A few delegates from Malta visited the Oxford College of Science for an ‘Inter-School Creativity Workshop’ recently.

Excited : The delegates from Malta.

Offering myriad opportunities to the students, the delegates said that they intend to build a relation with Indians in the education sector so that both the
countries can get a chance to know each other.

Organised jointly by the University of Malta and High Commission of Malta in
India, the purpose of the visit was to discuss the avenues which Malta education system can offer to an Indian student.

The workshop witnessed discussions on various topics. Apart from quality education, Malta, an archipelago, offers safe environment to foreign students, the Maltese delegates informed.

During the visit, the delegates interacted with the faculty and students of Oxford College. 
The students too showed keen interest in the workshop.

Speaking of the similarities between Maltese and Indian education, Teresa Cutajar, Maltese High Commission to India, said, “As Malta was also a colony of Britain, the education system there is almost similar to that of India. And I’m highly impressed
by the quality of education the institutions are providing in Bangalore. Even though
we are a small country, we have certain areas of expertise that we want to showcase.”

Teresa also said that they are planning to organise a number of seminars in
the country to explain more about Maltese education.

Other delegates who visited the college were international and EU office director Stefania Fabri; dean of faculty of engineering Dr John Charles and the dean of faculty of science Charles Sammut.
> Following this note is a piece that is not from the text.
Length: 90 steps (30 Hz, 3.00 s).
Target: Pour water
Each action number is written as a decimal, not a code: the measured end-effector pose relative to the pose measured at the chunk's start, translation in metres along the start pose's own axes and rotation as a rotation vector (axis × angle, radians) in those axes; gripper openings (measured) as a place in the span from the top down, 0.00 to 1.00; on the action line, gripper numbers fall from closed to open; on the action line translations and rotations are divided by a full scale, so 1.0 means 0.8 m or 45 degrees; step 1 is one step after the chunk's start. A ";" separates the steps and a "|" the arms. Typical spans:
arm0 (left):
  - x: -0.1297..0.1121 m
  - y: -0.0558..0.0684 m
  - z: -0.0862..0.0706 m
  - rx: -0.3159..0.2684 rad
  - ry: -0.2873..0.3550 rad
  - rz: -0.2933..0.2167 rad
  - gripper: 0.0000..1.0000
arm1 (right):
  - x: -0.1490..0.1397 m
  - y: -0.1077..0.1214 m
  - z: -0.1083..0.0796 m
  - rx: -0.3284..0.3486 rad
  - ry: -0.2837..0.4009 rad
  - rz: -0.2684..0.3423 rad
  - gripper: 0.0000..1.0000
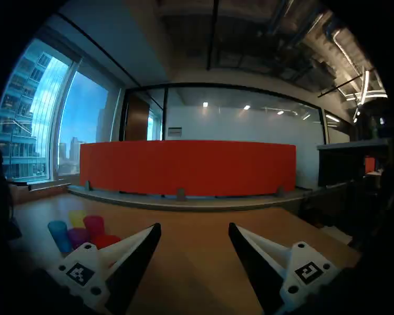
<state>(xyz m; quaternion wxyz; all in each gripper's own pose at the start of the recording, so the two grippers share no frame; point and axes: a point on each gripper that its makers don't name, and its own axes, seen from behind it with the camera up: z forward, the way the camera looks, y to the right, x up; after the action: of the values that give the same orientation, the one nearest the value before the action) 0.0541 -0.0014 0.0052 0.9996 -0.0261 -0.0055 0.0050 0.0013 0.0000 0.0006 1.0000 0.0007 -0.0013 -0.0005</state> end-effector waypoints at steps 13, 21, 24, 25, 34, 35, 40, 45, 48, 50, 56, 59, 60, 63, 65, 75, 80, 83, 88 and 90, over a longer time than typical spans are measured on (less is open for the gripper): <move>0.117 -0.003 0.009 -0.080 0.026 0.001 0.18 | 0.066 -0.022 0.011 0.108 -0.068 0.034 0.01; 0.168 -0.002 0.014 -0.147 0.011 -0.004 0.18 | 0.120 -0.035 0.016 0.154 -0.055 0.017 0.01; 0.181 0.002 0.016 -0.180 0.003 0.013 0.18 | 0.139 -0.039 0.017 0.170 -0.050 0.024 0.00; 0.184 0.003 0.016 -0.190 0.000 0.019 0.18 | 0.144 -0.041 0.017 0.178 -0.048 0.032 0.01; 0.190 0.022 0.017 -0.309 -0.018 0.042 0.18 | 0.148 -0.055 0.016 0.278 -0.060 0.070 0.01; 0.190 0.025 0.016 -0.329 -0.020 0.042 0.18 | 0.150 -0.057 0.016 0.296 -0.057 0.071 0.01; 0.191 0.044 0.015 -0.429 -0.024 0.030 0.18 | 0.157 -0.078 0.006 0.424 -0.049 0.048 0.01; 0.184 0.059 0.012 -0.515 -0.055 0.016 0.18 | 0.165 -0.102 -0.005 0.547 -0.040 0.027 0.01; 0.181 0.069 0.008 -0.574 -0.072 0.008 0.18 | 0.169 -0.116 -0.013 0.622 -0.038 0.019 0.01; 0.182 0.076 0.006 -0.613 -0.076 -0.006 0.18 | 0.171 -0.125 -0.018 0.671 -0.037 0.021 0.01; 0.184 0.080 0.004 -0.675 -0.072 -0.031 0.18 | 0.165 -0.133 -0.022 0.734 -0.058 -0.010 0.01; 0.181 0.082 0.003 -0.698 -0.083 -0.017 0.18 | 0.160 -0.139 -0.025 0.761 -0.084 -0.027 0.01; 0.179 0.083 0.003 -0.707 -0.088 -0.009 0.18 | 0.159 -0.141 -0.026 0.772 -0.094 -0.031 0.01; 0.174 0.089 0.002 -0.736 -0.109 0.019 0.18 | 0.154 -0.150 -0.029 0.811 -0.126 -0.041 0.01; 0.170 0.093 0.001 -0.755 -0.122 0.040 0.18 | 0.151 -0.156 -0.032 0.835 -0.147 -0.047 0.01; 0.143 0.105 -0.003 -0.841 -0.203 0.091 0.18 | 0.137 -0.170 -0.038 0.915 -0.227 -0.088 0.01; 0.132 0.109 -0.002 -0.865 -0.226 0.130 0.18 | 0.123 -0.174 -0.042 0.940 -0.265 -0.129 0.01; 0.119 0.111 -0.004 -0.876 -0.261 0.153 0.18 | 0.114 -0.178 -0.045 0.961 -0.288 -0.145 0.01; 0.101 0.120 -0.008 -0.918 -0.307 0.174 0.18 | 0.096 -0.184 -0.050 0.991 -0.328 -0.165 0.01; 0.095 0.121 -0.008 -0.927 -0.317 0.183 0.18 | 0.087 -0.185 -0.052 0.998 -0.345 -0.173 0.01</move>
<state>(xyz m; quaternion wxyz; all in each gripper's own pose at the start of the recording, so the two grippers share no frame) 0.1293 0.0960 -0.0055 0.9138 -0.3785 -0.1262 0.0758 0.0709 -0.1478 -0.0408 0.9126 0.3810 -0.1330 -0.0662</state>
Also, the delegates said they are keen on student exchange programme in which both the countries can explore their education system and learn about the different cultures.

The Maltese delegates also shared their opinion about the City and its food habits.
“Every two kilometres here, the language changes, so does the religion. It’s a fantastic place. We would like to visit the City again, be it for work purpose or just to explore,” admitted Teresa.

She added, “The diversity is so interesting. In South India, you will find peppery food whereas it’s different in North India.” The delegation’s visit was aimed at building relationships and exploring avenues of interaction.

The University of Malta has been promoting itself through the High Commission in India over the years which has often resulted in academic exchanges, organisation of seminars, sharing of knowledge and expertise with Indian higher education institutions.